Bu üslup işletmelerde dikkat edilmesi gerekenlere de değinen Dr. Ali Bilir, “İlk evvel tesisin resmi evrakları ve lisanslı olup olmadığına bakılmalı. Toplumsal medya ya da bilinmeyen internet siteleri üzerinden yapılan rezervasyonlardan kaçınılmalı. Muteber platformlardan, kullanıcı yorumları yüksek olan, geçmişte olumlu tecrübe yaşanmış tesisler tercih edilmeli” dedi ve ekledi:
“Odaya girildiğinde bilhassa yatak başı, banyo, jakuzi, priz içleri, duman detektörleri ve dekoratif nesneler dikkatle incelenmeli. Ampul içleri ya da saat üzere göze batmayan objelere gizlenmiş kamera sistemleri geçmişte de görülmüş olaylar ortasında. Ayrıyeten odada cep telefonuyla Wi-Fi ağı taraması yapılabilir. Bilinmeyen aygıtlar tespit edilirse kesinlikle şüphelenilmeli.”
‘ODA KARARTILARAK CEP TELEFONUNUN FENERİYLE PRİZ İÇLERİ İNCELENMELİ’
Sosyal medyada önerilen ışık yansıması ya da fenerle tarama tekniklerinin temel seviyede işe yarayabileceğinin altını çizen Dr. Ali Bilir, “Gizli kameraların birçok, lens yapısı gereği ışığı geri yansıttığından bu cins denetimler manalıdır. Bilhassa oda karartılarak cep telefonunun feneriyle priz içleri, lambalar ve nesneler dikkatlice incelenebilir. Ayna testi, uzaktan kumanda ile kızılötesi denetim üzere formüller de destekleyici olabilir. Otellerde, güvenlik açısından çelik kasaların ya da sabitlenen aynaların art tarafları da dikkatle incelenmeli” dedi.
‘KALEM, PRİZ, DUMAN DEDEKTÖRÜ YA DA USB ADAPTÖRÜ HALİNDE TASARLANMIŞ KAPALI KAMERALAR VAR’
Bilişim Teknolojileri Uzmanı Prof. Dr. Ali Murat Kırık ise “Ne yazık ki, internet üzerinden kolaylıkla temin edilebilen kalem, priz, duman detektörü ya da USB adaptörü halinde tasarlanmış bâtın kameralar, makus niyetli şahıslar tarafından mahrem alanlara yerleştirilebiliyor” dedi ve şu bilgilerin altını çizdi:
— Bir odada ya da tuvalette saklı kamera olup olmadığını anlamak için dikkatli bir müşahede kaide. Bilhassa duman detektörleri, prizler, saatler, avizeler, TV altları üzere alanlar denetim edilmeli. Kırmızı ya da mavi renkte daima yanan küçük bir ışık fark ederseniz, bu bir kayıt aygıtının çalıştığına işaret edebilir.
— Ayrıyeten cep telefonunuzun kamerasını gece moduna alarak ışık kaynağı olmayan bir odada tarama yapabilir, kızılötesi ışık yayan kameraları bu biçimde tespit edebilirsiniz. Tıpkı halde, Bluetooth ve Wi-Fi taraması yapan taşınabilir uygulamalarla ortamdaki yabancı aygıtlar da denetim edilebilir. Kuşkulu bir durum fark edildiğinde vakit kaybetmeden emniyet ünitelerine başvurulmalı.

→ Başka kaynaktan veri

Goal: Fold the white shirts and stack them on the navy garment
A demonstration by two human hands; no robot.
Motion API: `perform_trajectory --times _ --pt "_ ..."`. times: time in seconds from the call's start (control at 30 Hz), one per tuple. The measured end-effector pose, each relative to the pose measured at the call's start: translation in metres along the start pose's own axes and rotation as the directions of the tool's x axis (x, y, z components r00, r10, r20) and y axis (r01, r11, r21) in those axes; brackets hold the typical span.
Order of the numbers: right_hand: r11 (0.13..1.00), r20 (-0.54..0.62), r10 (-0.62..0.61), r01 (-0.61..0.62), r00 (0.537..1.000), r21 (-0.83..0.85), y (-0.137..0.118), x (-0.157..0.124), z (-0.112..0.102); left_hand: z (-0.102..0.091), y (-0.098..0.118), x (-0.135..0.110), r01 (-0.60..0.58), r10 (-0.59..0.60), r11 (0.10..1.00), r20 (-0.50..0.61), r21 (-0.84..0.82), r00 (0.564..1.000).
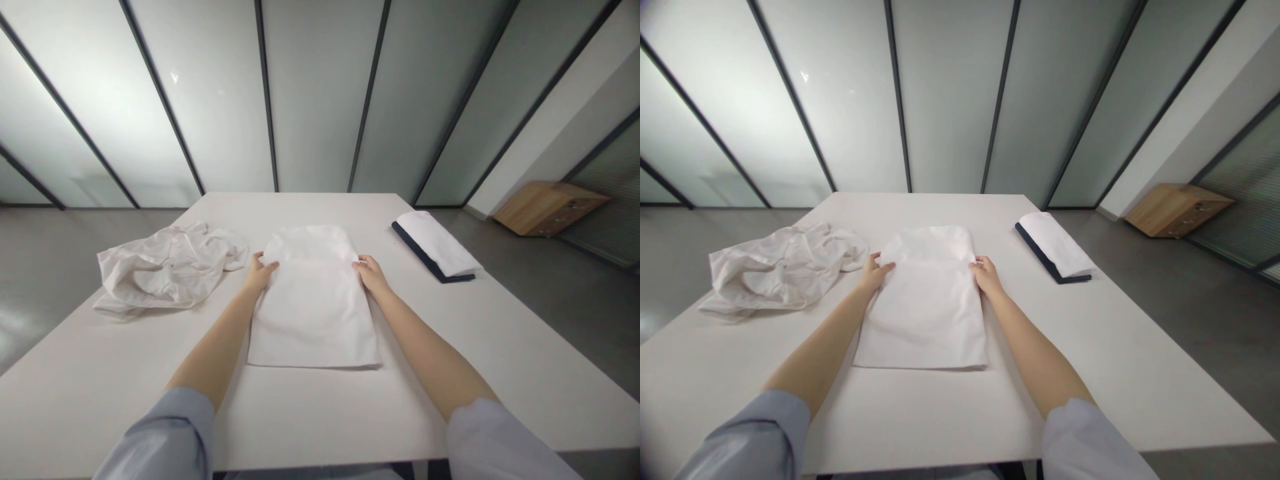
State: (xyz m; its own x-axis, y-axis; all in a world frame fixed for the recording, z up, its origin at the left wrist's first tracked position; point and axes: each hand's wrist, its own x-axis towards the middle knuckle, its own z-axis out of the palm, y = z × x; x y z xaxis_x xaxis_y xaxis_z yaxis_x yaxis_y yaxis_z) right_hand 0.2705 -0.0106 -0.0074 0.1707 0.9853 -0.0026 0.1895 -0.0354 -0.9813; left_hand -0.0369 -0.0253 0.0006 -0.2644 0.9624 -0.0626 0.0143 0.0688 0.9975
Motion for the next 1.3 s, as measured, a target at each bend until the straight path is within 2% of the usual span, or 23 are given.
perform_trajectory --times 0.07,0.13,0.23,0.33,0.4,0.5,0.53,0.6,0.67,0.77,0.8,0.83,0.87,0.93,1.0,1.1,1.2,1.23,1.3 --pt "0.994 -0.021 0.034 -0.031 0.999 0.107 -0.002 0.0 0.0 -0.002 0.002 0.0 -0.029 0.031 0.993 0.018 -0.113 0.999" --pt "0.987 0.0 0.019 -0.019 1.0 0.158 -0.004 -0.001 -0.001 -0.006 0.007 -0.003 -0.013 0.028 0.991 0.111 -0.132 0.993" --pt "0.991 0.098 -0.058 0.045 0.993 0.129 -0.004 -0.001 -0.004 -0.012 0.014 -0.01 0.066 -0.048 0.996 0.265 -0.061 0.963" --pt "0.995 0.199 -0.098 0.095 0.975 0.026 -0.004 0.0 -0.009 -0.018 0.019 -0.016 0.085 -0.08 0.996 0.361 0.003 0.929" --pt "0.993 0.248 -0.09 0.104 0.965 -0.047 -0.004 0.001 -0.011 -0.02 0.023 -0.016 0.05 -0.067 0.997 0.394 0.053 0.916" --pt "0.976 0.296 -0.088 0.142 0.951 -0.167 -0.007 0.002 -0.013 -0.023 0.03 -0.01 -0.127 0.021 0.956 0.37 0.265 0.929" --pt "0.96 0.304 -0.104 0.176 0.947 -0.219 -0.01 0.003 -0.014 -0.023 0.033 -0.008 -0.202 0.06 0.906 0.359 0.373 0.931" --pt "0.901 0.306 -0.178 0.28 0.935 -0.331 -0.017 0.005 -0.016 -0.025 0.044 -0.005 -0.332 0.131 0.749 0.364 0.574 0.922" --pt "0.808 0.298 -0.297 0.405 0.907 -0.428 -0.028 0.007 -0.021 -0.026 0.061 -0.004 -0.441 0.2 0.573 0.404 0.69 0.893" --pt "0.66 0.263 -0.523 0.581 0.81 -0.476 -0.057 0.011 -0.032 -0.03 0.096 -0.009 -0.593 0.381 0.339 0.47 0.73 0.796" --pt "0.636 0.249 -0.581 0.623 0.775 -0.456 -0.069 0.011 -0.037 -0.032 0.109 -0.011 -0.624 0.431 0.292 0.483 0.725 0.763" --pt "0.634 0.24 -0.613 0.65 0.752 -0.418 -0.083 0.012 -0.042 -0.034 0.124 -0.013 -0.638 0.447 0.276 0.492 0.718 0.747" --pt "0.658 0.237 -0.616 0.656 0.751 -0.371 -0.098 0.013 -0.046 -0.036 0.139 -0.015 -0.639 0.418 0.291 0.507 0.712 0.754" --pt "0.739 0.234 -0.564 0.611 0.792 -0.285 -0.126 0.014 -0.053 -0.04 0.167 -0.017 -0.603 0.299 0.36 0.524 0.712 0.797" --pt "0.793 0.201 -0.532 0.567 0.823 -0.221 -0.15 0.017 -0.056 -0.042 0.19 -0.016 -0.577 0.197 0.396 0.548 0.714 0.813" --pt "0.858 0.15 -0.449 0.471 0.881 -0.203 -0.17 0.028 -0.05 -0.038 0.209 -0.007 -0.563 0.118 0.366 0.563 0.741 0.818" --pt "0.879 0.092 -0.397 0.407 0.913 -0.246 -0.172 0.042 -0.038 -0.025 0.213 0.003 -0.509 0.219 0.274 0.462 0.816 0.859" --pt "0.866 0.059 -0.427 0.427 0.902 -0.258 -0.171 0.046 -0.035 -0.02 0.212 0.006 -0.485 0.29 0.248 0.414 0.839 0.863" --pt "0.806 -0.011 -0.542 0.516 0.84 -0.29 -0.166 0.051 -0.03 -0.013 0.208 0.009 -0.457 0.437 0.212 0.334 0.864 0.835"
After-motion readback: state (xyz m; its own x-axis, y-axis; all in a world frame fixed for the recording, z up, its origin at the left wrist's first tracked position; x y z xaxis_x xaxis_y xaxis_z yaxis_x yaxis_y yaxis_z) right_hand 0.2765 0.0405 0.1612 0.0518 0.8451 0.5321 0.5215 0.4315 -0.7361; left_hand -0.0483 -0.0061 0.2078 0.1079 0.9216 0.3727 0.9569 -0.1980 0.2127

‘BU CİNS İHLALLER SADECE BİREYLERİN MAHREMİYETİNİ ZEDELEMEKLE KALMAZ’
Bu çeşit ihlallerin sadece kişinin mahremiyetini zedelemekle kalmayacağına tıpkı vakitte önemli ruhsal travmalara da yol açabileceğine dikkat çeken Dr. Ali Bilir, “Tatil dediğimiz şey, insanın zihnini boşaltıp huzur bulduğu bir süreç. Orada bir ihlal yaşanması; itimat kaybı, dehşet, öfke ve çaresizlik üzere hislere neden olur. Bayanlar, çocuklu aileler, yalnız seyahat eden bireyler bu usul olaylardan daha derin etkilenir. Toplumda güvenlik duygusu sarsıldığında yalnızca ferdî tercihler değil, toplumsal münasebetler ve kamusal ömür da etkilenir” tabirlerini kullandı.